To do - The lines you return should be those containing the string "grounding", taken from the data below.

Dataset records -

####################

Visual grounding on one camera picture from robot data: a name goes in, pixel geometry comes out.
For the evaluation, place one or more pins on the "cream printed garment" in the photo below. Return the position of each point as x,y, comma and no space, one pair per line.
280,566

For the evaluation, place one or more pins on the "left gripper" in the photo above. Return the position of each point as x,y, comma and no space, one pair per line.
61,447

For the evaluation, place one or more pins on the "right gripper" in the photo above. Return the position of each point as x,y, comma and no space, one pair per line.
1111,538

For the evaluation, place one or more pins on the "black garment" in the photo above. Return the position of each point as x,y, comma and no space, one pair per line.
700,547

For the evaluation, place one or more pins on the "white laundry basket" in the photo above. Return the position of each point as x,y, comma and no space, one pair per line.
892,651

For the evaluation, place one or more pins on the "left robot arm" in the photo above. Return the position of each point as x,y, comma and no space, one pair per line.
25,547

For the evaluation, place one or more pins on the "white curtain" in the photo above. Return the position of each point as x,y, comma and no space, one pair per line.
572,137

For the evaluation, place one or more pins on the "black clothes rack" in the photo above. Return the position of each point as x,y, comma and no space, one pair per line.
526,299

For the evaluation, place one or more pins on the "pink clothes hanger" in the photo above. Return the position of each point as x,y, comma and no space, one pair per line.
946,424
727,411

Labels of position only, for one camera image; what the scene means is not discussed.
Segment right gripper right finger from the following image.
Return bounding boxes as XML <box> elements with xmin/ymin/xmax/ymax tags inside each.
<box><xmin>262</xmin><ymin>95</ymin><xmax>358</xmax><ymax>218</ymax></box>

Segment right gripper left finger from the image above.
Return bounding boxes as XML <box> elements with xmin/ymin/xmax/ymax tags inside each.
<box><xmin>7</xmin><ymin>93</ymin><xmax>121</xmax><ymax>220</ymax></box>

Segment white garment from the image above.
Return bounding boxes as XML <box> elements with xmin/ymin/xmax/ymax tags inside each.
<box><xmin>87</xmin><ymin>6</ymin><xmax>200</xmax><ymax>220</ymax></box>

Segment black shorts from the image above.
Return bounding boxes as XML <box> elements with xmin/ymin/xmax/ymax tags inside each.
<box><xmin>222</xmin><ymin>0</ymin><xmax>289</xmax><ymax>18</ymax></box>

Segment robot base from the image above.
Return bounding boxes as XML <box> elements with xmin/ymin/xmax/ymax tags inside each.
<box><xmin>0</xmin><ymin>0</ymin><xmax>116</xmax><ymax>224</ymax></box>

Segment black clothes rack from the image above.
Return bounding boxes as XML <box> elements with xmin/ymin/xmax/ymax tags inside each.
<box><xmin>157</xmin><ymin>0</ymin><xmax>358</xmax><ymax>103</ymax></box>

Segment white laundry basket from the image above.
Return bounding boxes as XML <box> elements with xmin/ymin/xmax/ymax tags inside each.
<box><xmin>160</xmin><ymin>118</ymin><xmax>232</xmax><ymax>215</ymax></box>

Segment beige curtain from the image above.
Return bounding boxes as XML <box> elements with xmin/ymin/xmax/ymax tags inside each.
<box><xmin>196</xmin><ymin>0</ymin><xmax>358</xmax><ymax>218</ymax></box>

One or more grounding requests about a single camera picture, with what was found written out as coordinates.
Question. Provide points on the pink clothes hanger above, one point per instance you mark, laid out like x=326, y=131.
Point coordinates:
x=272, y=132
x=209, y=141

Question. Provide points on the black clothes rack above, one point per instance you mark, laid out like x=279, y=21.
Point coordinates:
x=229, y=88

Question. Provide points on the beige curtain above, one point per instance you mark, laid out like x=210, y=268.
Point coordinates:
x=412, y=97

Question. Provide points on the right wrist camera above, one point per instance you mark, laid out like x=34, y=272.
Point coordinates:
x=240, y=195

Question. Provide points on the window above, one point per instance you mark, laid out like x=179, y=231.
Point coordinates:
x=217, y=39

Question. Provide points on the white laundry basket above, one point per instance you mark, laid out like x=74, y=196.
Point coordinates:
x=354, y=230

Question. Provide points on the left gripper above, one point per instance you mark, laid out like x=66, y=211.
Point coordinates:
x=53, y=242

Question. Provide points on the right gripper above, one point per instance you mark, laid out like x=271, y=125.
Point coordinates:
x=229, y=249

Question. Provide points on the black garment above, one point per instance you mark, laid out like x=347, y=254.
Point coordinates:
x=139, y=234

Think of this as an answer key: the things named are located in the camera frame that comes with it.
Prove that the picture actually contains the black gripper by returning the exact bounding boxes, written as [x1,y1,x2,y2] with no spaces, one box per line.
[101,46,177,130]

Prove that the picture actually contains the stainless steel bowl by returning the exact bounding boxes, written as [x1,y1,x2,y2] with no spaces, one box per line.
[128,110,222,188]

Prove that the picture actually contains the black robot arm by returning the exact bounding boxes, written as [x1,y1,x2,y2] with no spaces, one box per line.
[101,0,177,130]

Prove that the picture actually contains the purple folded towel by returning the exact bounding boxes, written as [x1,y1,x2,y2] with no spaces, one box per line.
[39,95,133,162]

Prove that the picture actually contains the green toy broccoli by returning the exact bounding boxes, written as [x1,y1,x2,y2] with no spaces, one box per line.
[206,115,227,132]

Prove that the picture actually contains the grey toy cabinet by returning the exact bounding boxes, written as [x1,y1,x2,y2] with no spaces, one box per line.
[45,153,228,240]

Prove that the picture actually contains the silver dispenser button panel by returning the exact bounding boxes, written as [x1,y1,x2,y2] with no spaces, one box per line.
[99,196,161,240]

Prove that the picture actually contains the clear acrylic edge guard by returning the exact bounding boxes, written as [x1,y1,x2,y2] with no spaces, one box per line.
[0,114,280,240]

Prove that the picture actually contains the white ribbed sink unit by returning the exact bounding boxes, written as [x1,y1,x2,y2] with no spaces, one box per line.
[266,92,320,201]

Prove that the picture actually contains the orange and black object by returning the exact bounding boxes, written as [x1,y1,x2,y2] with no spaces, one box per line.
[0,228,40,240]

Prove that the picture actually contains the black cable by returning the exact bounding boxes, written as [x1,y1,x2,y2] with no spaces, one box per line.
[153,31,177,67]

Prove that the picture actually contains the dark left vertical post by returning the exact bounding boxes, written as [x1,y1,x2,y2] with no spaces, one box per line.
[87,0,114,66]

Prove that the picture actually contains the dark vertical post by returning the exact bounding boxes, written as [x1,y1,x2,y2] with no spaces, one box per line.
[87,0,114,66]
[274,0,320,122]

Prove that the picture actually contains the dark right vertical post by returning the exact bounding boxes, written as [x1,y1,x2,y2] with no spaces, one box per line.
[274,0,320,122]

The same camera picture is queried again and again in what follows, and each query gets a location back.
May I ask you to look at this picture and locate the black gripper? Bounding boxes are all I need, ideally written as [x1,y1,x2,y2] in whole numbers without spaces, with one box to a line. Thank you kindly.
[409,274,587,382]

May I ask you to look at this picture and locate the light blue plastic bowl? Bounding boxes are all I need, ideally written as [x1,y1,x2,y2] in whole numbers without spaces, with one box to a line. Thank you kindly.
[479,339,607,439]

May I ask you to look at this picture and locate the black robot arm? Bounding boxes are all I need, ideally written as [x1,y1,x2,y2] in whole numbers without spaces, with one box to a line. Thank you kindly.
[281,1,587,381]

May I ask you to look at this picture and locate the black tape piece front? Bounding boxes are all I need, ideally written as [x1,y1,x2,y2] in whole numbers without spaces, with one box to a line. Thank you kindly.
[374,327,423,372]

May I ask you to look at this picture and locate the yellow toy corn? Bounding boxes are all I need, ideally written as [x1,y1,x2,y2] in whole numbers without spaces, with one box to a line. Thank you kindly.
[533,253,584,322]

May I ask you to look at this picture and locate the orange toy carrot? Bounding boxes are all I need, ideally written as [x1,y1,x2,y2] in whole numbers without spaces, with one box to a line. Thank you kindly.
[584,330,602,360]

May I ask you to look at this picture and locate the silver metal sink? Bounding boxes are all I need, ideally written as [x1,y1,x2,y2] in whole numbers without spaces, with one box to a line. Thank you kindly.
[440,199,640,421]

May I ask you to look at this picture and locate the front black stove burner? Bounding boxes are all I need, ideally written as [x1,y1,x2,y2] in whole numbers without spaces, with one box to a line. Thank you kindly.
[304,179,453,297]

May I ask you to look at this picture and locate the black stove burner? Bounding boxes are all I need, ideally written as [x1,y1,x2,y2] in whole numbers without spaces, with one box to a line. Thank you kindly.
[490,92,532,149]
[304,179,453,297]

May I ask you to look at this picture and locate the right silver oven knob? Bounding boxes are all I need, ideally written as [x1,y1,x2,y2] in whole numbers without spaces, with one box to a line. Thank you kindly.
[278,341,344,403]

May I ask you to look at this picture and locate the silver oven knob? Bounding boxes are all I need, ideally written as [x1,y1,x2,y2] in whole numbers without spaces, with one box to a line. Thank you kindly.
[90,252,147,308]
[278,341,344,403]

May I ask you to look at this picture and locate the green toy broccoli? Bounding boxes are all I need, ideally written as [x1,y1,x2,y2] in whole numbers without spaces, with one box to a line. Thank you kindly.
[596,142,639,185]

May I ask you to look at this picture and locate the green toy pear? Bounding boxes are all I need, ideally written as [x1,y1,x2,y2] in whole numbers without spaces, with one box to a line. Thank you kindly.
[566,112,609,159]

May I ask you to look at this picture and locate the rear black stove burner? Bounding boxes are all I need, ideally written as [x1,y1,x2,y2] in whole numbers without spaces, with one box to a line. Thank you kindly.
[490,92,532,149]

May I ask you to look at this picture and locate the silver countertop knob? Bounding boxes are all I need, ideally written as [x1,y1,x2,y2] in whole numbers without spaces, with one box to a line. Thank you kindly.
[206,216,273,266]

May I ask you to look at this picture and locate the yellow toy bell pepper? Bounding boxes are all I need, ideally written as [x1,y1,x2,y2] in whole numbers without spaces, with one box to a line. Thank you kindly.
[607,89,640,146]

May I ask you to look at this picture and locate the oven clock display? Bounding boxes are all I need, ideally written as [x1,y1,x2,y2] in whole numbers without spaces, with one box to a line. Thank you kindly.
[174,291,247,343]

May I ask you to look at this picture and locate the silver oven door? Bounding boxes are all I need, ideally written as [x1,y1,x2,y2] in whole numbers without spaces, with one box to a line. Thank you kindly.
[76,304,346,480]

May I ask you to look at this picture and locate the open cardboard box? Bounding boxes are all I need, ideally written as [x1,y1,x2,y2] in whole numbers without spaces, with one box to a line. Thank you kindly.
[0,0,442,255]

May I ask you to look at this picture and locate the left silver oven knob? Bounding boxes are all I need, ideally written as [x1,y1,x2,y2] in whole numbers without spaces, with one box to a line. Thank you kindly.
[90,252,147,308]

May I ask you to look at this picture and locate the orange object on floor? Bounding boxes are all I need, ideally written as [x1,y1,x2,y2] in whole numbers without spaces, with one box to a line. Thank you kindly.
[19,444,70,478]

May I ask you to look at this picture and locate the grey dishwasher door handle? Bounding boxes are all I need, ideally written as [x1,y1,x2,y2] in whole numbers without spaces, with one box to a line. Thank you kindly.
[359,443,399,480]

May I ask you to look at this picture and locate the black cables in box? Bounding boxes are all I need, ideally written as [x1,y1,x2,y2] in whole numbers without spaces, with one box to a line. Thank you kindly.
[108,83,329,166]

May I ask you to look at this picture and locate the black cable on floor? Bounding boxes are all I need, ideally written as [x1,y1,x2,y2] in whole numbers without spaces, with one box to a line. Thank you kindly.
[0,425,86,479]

####################

Result -
Visual grounding on one camera picture from robot data: a name goes in, pixel geometry comes out.
One or more grounding requests about a single camera picture, with what was found written out as coordinates.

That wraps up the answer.